One of my problems, if you will, is that I never got a PhD. I started taking classes in the department, and after taking six units a semester while still working full-time, I didn’t get great grades and I was basically told I didn’t have a future in planetary astronomy.
But I was carrying out this cometary physical characterization program, and so I took her advice and I sent in a proposal. I had done work also on comet Bennett. It showed some fantastic structure at the head of the comet, which I had seen in drawings before. I thought they were figments of someone’s imagination. There were spirals and all kinds of fantastic features, and the comets I had seen up to that point were just fuzzy things. But comet Bennett came along, and by God, there were these spirals. That just absolutely blew me away, and I said, “I’ve got to learn more about these.”
We had a conference on comets, and published a paper on the determining the rotation of the nucleus. It’s like a lawn sprinkler effect; you’re putting stuff out, but because you’re rotating it, it looks like a spiral. I thought that was pretty cool. I had been looking out for other comets that had those kinds of features, so I proposed to be involved in the so-called Near Nuclear Studies Network, which was one of the many subdivisions of the International Halley Watch that specialized in different techniques.

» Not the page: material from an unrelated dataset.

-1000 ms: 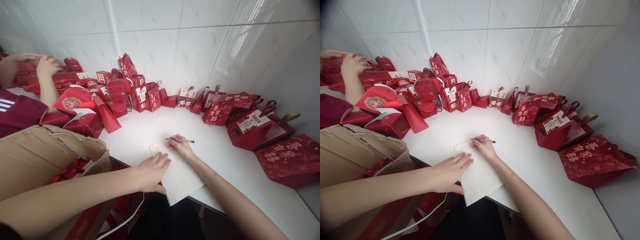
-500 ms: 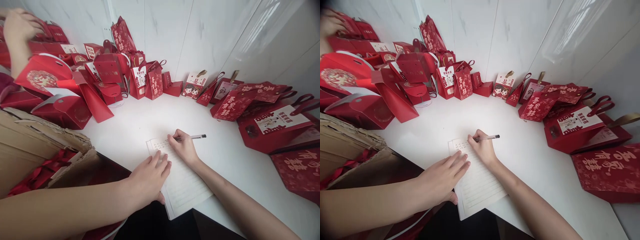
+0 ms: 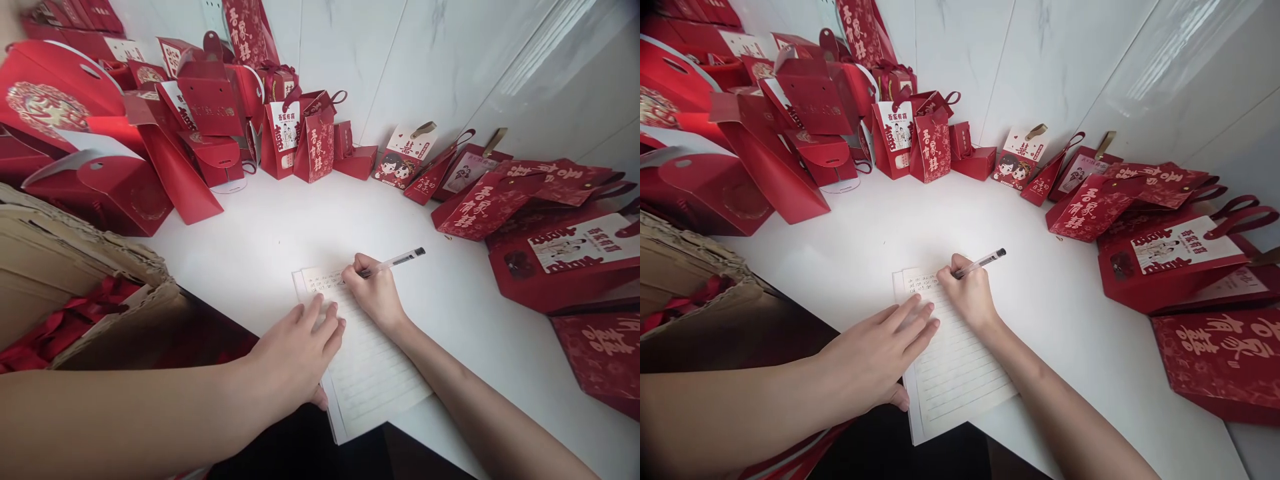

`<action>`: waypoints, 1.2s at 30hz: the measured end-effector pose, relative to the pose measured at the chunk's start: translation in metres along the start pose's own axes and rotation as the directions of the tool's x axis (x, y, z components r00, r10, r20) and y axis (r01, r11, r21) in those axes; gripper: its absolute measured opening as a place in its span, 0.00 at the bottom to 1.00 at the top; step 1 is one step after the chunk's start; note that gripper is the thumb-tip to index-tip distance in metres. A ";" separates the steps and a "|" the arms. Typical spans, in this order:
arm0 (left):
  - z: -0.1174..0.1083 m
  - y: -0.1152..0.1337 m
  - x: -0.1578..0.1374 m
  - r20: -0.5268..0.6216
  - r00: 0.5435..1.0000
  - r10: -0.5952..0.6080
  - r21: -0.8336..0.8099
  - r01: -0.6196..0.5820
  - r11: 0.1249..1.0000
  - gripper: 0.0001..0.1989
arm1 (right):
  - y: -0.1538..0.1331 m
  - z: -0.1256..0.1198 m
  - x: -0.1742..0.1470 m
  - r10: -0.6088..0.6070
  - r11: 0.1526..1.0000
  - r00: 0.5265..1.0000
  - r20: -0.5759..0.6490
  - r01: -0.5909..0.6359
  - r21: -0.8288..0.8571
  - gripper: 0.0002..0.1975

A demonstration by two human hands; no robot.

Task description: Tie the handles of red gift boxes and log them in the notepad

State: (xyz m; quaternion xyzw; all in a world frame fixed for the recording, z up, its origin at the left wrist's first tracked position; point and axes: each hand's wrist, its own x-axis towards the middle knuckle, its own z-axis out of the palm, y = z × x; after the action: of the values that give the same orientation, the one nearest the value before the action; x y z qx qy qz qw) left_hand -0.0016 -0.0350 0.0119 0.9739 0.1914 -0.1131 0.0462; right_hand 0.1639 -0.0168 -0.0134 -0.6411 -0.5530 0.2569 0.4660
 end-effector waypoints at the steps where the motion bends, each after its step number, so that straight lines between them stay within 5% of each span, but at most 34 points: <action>1: 0.000 0.000 0.000 0.007 1.000 -0.003 0.006 0.003 1.000 0.46 | 0.000 0.000 0.000 0.004 1.000 1.000 -0.006 -0.004 -0.006 0.12; 17: 0.000 0.000 0.001 0.034 0.999 -0.005 0.055 0.003 0.998 0.47 | -0.001 0.000 -0.001 0.010 1.000 1.000 -0.021 -0.010 -0.020 0.12; 26: 0.007 0.000 0.002 0.006 1.000 -0.017 0.010 0.017 1.000 0.47 | 0.005 -0.009 0.008 0.165 0.891 0.982 -0.096 -0.107 0.441 0.17; 31: 0.008 -0.006 0.002 0.007 1.000 0.003 -0.013 -0.003 1.000 0.46 | 0.009 -0.024 0.017 -0.014 0.957 0.983 -0.183 0.066 0.281 0.19; 36: 0.003 -0.017 0.003 -0.036 0.999 0.035 -0.083 -0.038 0.996 0.27 | 0.021 -0.059 0.034 -0.227 0.973 0.916 -0.330 0.224 -0.049 0.18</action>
State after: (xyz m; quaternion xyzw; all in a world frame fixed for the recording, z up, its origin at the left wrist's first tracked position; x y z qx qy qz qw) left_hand -0.0060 -0.0181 0.0079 0.9762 0.1791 -0.0872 0.0859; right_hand 0.2322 -0.0022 -0.0003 -0.6097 -0.5374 0.0866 0.5761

I won an award to be part of that. I was a deputy discipline specialist, is what they called it. That turned out to be another fantastic experience, because I met people from all over the world, did a lot of traveling, and set up this network where we were observing the comet constantly at different longitudes.
Because the work on modeling these jet features on Bennett, I was invited to be a guest investigator on the Soviet Vega spacecraft mission to comet Halley. That made me a member of the Inter-Agency Consultative Group which had been set up to coordinate all the investigations. Those were interesting times, as well. I’ll never forget going down to South Africa. I was able to obtain my very own CCD camera for the first time, to make observations of comet Halley. We had built it so it was portable, so we shipped it down to South Africa, because the comet was more visible down there, and at its brightest during the time of the spacecraft encounters.

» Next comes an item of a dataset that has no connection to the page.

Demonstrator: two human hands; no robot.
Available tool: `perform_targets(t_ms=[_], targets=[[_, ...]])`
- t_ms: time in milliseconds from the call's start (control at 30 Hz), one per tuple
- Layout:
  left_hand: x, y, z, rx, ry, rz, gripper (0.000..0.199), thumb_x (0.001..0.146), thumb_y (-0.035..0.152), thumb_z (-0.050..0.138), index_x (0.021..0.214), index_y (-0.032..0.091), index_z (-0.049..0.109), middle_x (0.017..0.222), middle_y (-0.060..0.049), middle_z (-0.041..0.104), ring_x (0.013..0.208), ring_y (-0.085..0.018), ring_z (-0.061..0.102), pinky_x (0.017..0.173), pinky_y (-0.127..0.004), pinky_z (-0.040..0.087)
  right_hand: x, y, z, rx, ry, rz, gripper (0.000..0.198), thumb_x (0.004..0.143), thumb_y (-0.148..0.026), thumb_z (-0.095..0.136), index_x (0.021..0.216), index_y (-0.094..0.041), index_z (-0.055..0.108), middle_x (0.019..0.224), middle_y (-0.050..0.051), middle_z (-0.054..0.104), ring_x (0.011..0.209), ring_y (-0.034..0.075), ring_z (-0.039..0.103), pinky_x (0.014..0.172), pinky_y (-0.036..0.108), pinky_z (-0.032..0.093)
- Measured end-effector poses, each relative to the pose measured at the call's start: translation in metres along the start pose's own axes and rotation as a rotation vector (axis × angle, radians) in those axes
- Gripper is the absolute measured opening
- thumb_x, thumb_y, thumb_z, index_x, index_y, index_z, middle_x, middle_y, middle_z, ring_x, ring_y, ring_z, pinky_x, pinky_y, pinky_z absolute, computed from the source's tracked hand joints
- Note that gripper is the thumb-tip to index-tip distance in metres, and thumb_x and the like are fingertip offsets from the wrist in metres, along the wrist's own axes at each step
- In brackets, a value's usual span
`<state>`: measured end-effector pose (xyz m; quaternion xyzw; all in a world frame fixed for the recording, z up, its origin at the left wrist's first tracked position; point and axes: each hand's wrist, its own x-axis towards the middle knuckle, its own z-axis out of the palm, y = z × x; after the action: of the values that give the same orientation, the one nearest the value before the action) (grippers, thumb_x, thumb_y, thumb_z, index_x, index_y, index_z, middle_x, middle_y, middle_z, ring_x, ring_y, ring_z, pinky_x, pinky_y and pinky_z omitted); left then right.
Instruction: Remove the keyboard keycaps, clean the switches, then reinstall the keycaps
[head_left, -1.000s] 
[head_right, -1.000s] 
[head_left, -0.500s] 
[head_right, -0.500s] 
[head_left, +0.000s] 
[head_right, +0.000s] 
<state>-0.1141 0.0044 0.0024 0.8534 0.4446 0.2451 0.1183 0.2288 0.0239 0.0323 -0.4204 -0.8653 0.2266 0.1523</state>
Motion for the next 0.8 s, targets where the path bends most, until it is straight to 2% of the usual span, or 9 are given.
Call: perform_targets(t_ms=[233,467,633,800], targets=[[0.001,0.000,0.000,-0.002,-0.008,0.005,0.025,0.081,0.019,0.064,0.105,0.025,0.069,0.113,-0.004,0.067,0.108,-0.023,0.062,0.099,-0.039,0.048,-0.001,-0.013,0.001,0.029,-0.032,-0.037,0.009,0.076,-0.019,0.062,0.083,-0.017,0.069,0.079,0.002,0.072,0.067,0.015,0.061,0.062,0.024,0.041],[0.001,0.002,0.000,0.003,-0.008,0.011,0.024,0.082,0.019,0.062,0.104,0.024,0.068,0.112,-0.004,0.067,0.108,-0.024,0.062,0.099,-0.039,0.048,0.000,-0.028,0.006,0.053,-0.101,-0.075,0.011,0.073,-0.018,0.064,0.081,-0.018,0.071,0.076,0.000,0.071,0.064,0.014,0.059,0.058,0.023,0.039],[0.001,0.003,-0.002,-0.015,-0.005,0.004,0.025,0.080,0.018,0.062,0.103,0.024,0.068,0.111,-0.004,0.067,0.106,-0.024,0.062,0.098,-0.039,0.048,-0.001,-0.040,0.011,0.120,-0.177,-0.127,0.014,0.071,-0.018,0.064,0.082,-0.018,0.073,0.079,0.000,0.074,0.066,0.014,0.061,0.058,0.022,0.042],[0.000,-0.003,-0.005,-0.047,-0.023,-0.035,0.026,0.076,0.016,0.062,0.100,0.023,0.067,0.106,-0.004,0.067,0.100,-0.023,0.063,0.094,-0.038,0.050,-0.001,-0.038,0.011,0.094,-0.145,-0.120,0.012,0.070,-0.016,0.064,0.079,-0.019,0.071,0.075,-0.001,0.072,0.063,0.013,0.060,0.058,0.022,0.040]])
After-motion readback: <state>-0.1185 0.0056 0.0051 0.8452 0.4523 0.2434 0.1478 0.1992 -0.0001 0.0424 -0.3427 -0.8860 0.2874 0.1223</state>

I went down with a guy I had hired to actually do the observations, to set things up and start observing, but I had to fly to Moscow for the encounter. I had just sent a telegram to the guy saying, “I’ll be up there at such-and-such a time,” but I never got anything back. I had no idea where to go, who to contact. But they had arranged to have somebody meet me, so it was okay. I went back to Mission Control and observed the data coming back from that encounter, and then that was followed a few days later by going to Darmstadt in Germany where the European Giotto spacecraft flew by.
Lyle Broadfoot, on airglow experiments
About 1986 my group started to get involved with the U.S. Air Force. That’s when we started to build experiments for the shuttle. We did ground-based experiments as well at the AMOS [Air Force Maui Optical Station].

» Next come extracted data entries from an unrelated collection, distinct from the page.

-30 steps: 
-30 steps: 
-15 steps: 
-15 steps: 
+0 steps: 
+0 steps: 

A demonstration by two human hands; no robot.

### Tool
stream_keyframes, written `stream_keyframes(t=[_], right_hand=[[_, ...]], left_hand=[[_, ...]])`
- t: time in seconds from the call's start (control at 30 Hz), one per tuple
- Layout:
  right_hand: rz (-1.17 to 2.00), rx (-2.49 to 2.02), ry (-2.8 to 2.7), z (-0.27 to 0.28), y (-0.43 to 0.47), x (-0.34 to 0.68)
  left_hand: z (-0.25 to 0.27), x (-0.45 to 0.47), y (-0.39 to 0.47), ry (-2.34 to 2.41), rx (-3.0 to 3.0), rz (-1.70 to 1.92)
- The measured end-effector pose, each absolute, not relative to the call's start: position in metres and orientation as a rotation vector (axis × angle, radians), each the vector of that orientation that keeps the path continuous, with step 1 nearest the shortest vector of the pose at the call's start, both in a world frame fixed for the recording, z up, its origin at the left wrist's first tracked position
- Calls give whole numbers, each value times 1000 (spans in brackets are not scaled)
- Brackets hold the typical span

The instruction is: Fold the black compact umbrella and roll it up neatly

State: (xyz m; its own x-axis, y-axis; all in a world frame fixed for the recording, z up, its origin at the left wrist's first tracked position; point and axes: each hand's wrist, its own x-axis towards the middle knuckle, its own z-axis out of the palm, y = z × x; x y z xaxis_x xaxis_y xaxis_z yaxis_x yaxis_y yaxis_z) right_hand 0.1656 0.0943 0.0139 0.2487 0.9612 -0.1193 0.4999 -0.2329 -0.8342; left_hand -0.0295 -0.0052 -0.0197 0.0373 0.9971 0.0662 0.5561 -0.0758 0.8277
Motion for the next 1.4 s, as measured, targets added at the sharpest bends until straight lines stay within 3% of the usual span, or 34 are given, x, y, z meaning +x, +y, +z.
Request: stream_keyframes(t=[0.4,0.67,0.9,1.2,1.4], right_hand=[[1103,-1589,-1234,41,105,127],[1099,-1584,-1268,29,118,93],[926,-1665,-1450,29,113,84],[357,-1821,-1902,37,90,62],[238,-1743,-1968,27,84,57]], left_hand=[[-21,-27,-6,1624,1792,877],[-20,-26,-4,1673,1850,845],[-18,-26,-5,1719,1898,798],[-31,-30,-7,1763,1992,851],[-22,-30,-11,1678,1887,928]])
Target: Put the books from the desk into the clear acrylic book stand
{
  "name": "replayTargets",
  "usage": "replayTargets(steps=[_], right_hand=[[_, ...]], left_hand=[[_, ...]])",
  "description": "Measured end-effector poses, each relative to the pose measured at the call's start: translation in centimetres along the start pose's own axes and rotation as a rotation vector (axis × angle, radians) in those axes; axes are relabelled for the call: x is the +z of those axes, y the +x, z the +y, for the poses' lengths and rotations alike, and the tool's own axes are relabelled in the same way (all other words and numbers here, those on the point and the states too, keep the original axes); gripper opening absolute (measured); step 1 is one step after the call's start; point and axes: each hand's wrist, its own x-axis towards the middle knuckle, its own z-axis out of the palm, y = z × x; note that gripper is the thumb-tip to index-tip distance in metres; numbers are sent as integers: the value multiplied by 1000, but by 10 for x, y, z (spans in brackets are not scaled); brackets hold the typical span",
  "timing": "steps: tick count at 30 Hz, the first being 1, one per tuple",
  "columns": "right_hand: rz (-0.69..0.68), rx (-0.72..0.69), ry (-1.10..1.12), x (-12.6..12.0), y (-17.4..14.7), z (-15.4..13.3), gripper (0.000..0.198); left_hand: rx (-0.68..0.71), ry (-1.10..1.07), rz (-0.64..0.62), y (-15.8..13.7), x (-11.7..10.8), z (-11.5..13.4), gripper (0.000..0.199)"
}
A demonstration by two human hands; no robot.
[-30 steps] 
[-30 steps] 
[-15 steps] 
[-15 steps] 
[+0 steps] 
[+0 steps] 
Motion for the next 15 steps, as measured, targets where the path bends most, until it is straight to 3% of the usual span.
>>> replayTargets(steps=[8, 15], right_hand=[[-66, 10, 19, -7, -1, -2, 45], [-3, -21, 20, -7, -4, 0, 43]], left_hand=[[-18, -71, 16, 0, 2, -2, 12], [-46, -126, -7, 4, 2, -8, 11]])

We didn’t do much ground-based other than this work we did with the Air Force. But it was still flight data—flight-based—because what we were doing was observing the shuttle as it flew over the optical station. With their instrumentation—and we had our instrumentation tied to theirs—we would observe the airglow emissions.
Airglow means that something is active in the atmosphere, like the aurora. The aurora occurs because electrons, protons, are trapped in the magnetic field, and they come into the atmosphere and they excite the upper atmosphere. The emission changes as a function of altitude, and by observing the optical emissions we can say something about the density of the atmosphere at that moment.
What we were doing with the shuttle was they were firing their thrusters, and they were turning their thrusters to the ram direction to point their thrusters forward and fire them, and we were observing them to see what the interaction of the thrusters with the atmosphere was. So this is airglow. We had the shuttle do different configurations and fire jets in different directions, and we looked to see if we could see a signature that would be useful.
Of course, this was all before the Berlin Wall came down. Once the Cold War was over, that program started to slow down. At that time what we were trying to do is get signatures that would allow us to identify types of rockets and stuff that might fly over from some unknown location in the Soviet Union. So that work kind of slowed down. But we continued to do airglow.
The advantage to us working with them was that the experiments we did working for the Air Force only took two or three days—or probably just one day, because there’s not too much going on. The rest of the time—because we were usually up for seven to ten days—we used our instruments to look at different airglows in different directions; watch the airglow as the sun sets, and see what we could see in the night sky, and that type of thing. We worked on trying to tie that in to atmospheric models, trying to figure out how different things move around in the atmosphere.